(Task details)
Images are to be dropped, and the rest of the data reproduced exactly.
[Collected material — start]
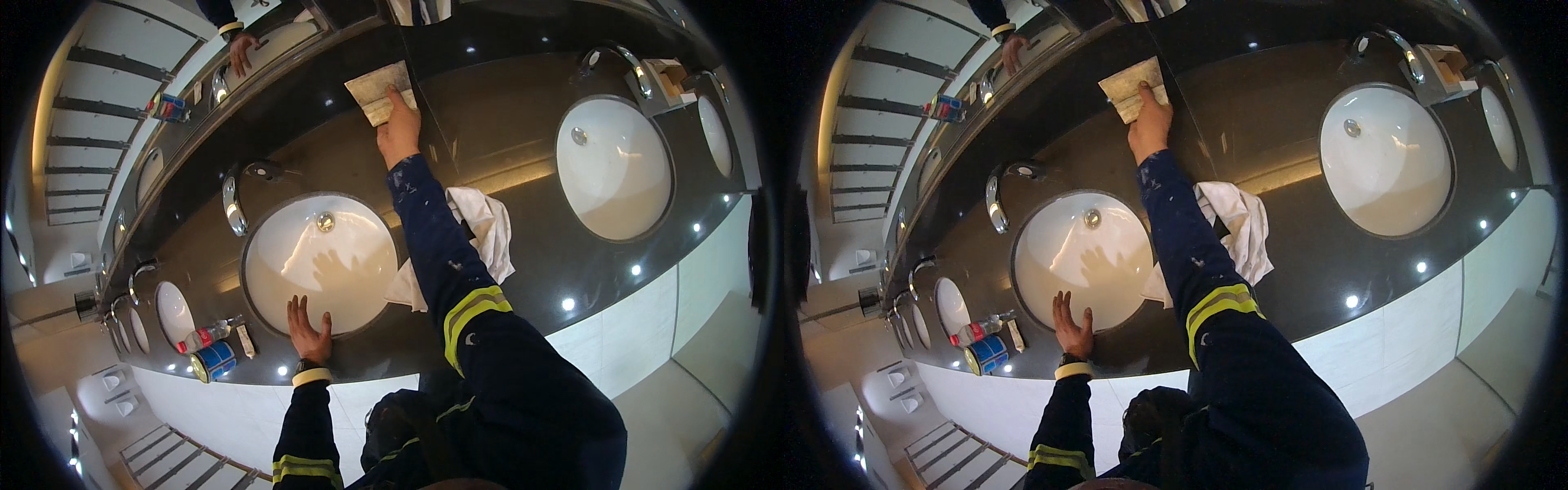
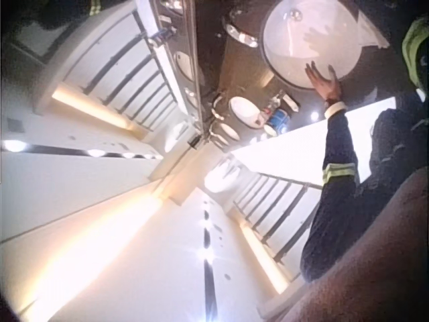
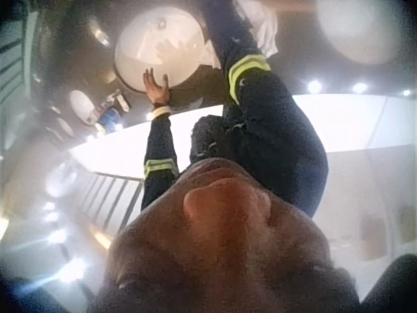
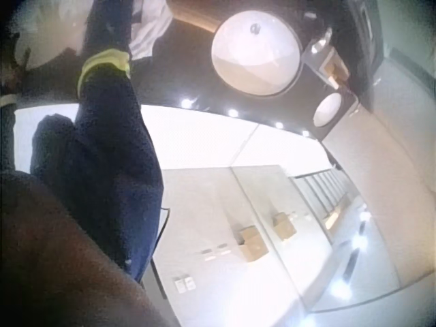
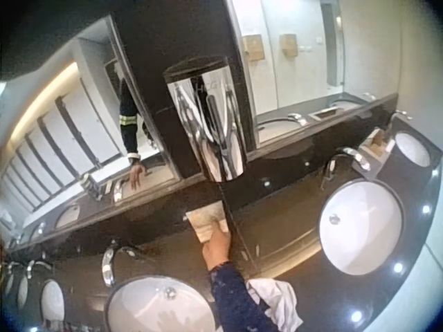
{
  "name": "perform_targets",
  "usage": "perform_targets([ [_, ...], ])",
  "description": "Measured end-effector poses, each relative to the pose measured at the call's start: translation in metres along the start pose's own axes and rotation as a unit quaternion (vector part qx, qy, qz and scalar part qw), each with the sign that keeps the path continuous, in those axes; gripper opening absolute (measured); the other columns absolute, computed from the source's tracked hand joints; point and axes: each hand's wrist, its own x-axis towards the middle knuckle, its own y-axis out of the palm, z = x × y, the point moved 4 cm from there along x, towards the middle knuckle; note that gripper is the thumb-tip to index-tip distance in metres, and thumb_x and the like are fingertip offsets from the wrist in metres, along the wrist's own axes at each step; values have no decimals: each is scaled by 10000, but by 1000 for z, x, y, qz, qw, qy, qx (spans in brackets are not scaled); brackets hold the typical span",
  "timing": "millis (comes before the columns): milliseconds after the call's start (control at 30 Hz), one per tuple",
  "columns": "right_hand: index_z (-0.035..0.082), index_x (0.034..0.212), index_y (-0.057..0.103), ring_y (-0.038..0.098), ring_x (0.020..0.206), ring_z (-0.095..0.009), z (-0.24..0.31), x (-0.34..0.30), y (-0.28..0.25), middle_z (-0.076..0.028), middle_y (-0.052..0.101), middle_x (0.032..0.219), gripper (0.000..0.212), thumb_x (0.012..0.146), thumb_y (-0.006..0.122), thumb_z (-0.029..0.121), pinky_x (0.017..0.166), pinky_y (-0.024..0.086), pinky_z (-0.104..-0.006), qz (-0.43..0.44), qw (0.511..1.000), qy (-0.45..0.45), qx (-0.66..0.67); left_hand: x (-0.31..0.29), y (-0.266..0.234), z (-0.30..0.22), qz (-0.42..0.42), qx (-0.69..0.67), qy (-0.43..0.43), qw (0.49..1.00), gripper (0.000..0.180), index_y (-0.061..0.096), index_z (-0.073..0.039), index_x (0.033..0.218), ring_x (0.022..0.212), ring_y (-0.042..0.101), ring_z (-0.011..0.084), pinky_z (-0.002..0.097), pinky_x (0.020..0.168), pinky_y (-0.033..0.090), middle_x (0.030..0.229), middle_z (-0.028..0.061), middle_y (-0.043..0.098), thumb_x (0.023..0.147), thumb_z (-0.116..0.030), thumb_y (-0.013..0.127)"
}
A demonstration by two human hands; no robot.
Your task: The person kneels and uses a scraper and a white cloth to clean a dark countertop around sinks. They repeatedly scrape and wipe the surface, then apply a strip of masking tape along the countertop edge.
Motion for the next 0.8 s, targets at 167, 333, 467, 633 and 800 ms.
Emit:
perform_targets([
  [167, 8, 1194, 636, 675, 1062, -221, 15, 7, 3, -82, 674, 1191, 303, 913, 748, 25, 916, 543, -340, 53, 997, -29, -51, -1, 1, -2, 10, 4, -3, 1000, 663, 482, -69, 1478, 1484, 336, 453, 561, 1199, 316, 1582, 223, 413, 905, -317, 707],
  [333, -13, 1212, 634, 666, 1053, -213, 23, -8, 12, -85, 678, 1182, 317, 913, 740, 6, 911, 527, -330, 35, 996, -59, -65, -3, 1, 1, 3, -1, 6, 1000, 663, 477, -73, 1488, 1496, 324, 440, 553, 1210, 299, 1594, 215, 399, 910, -307, 701],
  [467, -15, 1250, 618, 659, 1074, -219, 25, -6, 25, -90, 669, 1213, 352, 916, 728, -13, 929, 523, -336, 55, 996, -51, -56, -2, 1, -1, 14, 5, -5, 1000, 665, 472, -80, 1495, 1503, 316, 430, 547, 1215, 293, 1600, 211, 394, 910, -302, 698],
  [633, 0, 1231, 641, 666, 1054, -207, 30, -12, 28, -87, 687, 1189, 319, 921, 719, -14, 926, 526, -337, 25, 994, -74, -78, -3, 1, 1, 19, 4, -13, 1000, 673, 466, -76, 1500, 1505, 312, 427, 542, 1218, 291, 1601, 211, 393, 914, -318, 693],
  [800, -10, 1107, 694, 679, 902, -177, 30, -15, 30, -78, 725, 1010, 189, 946, 719, 86, 827, 538, -330, 105, 970, -103, -196, 0, 2, 0, 11, -3, -3, 1000, 683, 464, -73, 1502, 1503, 314, 429, 545, 1217, 291, 1600, 211, 393, 912, -325, 698],
])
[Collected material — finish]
(Task result)
{
  "name": "perform_targets",
  "usage": "perform_targets([ [_, ...], ])",
  "description": "Measured end-effector poses, each relative to the pose measured at the call's start: translation in metres along the start pose's own axes and rotation as a unit quaternion (vector part qx, qy, qz and scalar part qw), each with the sign that keeps the path continuous, in those axes; gripper opening absolute (measured); the other columns absolute, computed from the source's tracked hand joints; point and axes: each hand's wrist, its own x-axis towards the middle knuckle, its own y-axis out of the palm, z = x × y, the point moved 4 cm from there along x, towards the middle knuckle; note that gripper is the thumb-tip to index-tip distance in metres, and thumb_x and the like are fingertip offsets from the wrist in metres, along the wrist's own axes at each step; values have no decimals: each is scaled by 10000, but by 1000 for z, x, y, qz, qw, qy, qx (spans in brackets are not scaled); brackets hold the typical span",
  "timing": "millis (comes before the columns): milliseconds after the call's start (control at 30 Hz), one per tuple",
  "columns": "right_hand: index_z (-0.035..0.082), index_x (0.034..0.212), index_y (-0.057..0.103), ring_y (-0.038..0.098), ring_x (0.020..0.206), ring_z (-0.095..0.009), z (-0.24..0.31), x (-0.34..0.30), y (-0.28..0.25), middle_z (-0.076..0.028), middle_y (-0.052..0.101), middle_x (0.032..0.219), gripper (0.000..0.212), thumb_x (0.012..0.146), thumb_y (-0.006..0.122), thumb_z (-0.029..0.121), pinky_x (0.017..0.166), pinky_y (-0.024..0.086), pinky_z (-0.104..-0.006), qz (-0.43..0.44), qw (0.511..1.000), qy (-0.45..0.45), qx (-0.66..0.67); left_hand: x (-0.31..0.29), y (-0.266..0.234), z (-0.30..0.22), qz (-0.42..0.42), qx (-0.69..0.67), qy (-0.43..0.43), qw (0.49..1.00), gripper (0.000..0.180), index_y (-0.061..0.096), index_z (-0.073..0.039), index_x (0.033..0.218), ring_x (0.022..0.212), ring_y (-0.042..0.101), ring_z (-0.011..0.084), pinky_z (-0.002..0.097), pinky_x (0.020..0.168), pinky_y (-0.033..0.090), middle_x (0.030..0.229), middle_z (-0.028..0.061), middle_y (-0.043..0.098), thumb_x (0.023..0.147), thumb_z (-0.116..0.030), thumb_y (-0.013..0.127)"
}
A demonstration by two human hands; no robot.
Your task: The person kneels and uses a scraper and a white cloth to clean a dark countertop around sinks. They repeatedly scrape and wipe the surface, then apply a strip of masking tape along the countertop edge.
Motion for the next 0.8 s, targets at 167, 333, 467, 633 and 800 ms.
Emit:
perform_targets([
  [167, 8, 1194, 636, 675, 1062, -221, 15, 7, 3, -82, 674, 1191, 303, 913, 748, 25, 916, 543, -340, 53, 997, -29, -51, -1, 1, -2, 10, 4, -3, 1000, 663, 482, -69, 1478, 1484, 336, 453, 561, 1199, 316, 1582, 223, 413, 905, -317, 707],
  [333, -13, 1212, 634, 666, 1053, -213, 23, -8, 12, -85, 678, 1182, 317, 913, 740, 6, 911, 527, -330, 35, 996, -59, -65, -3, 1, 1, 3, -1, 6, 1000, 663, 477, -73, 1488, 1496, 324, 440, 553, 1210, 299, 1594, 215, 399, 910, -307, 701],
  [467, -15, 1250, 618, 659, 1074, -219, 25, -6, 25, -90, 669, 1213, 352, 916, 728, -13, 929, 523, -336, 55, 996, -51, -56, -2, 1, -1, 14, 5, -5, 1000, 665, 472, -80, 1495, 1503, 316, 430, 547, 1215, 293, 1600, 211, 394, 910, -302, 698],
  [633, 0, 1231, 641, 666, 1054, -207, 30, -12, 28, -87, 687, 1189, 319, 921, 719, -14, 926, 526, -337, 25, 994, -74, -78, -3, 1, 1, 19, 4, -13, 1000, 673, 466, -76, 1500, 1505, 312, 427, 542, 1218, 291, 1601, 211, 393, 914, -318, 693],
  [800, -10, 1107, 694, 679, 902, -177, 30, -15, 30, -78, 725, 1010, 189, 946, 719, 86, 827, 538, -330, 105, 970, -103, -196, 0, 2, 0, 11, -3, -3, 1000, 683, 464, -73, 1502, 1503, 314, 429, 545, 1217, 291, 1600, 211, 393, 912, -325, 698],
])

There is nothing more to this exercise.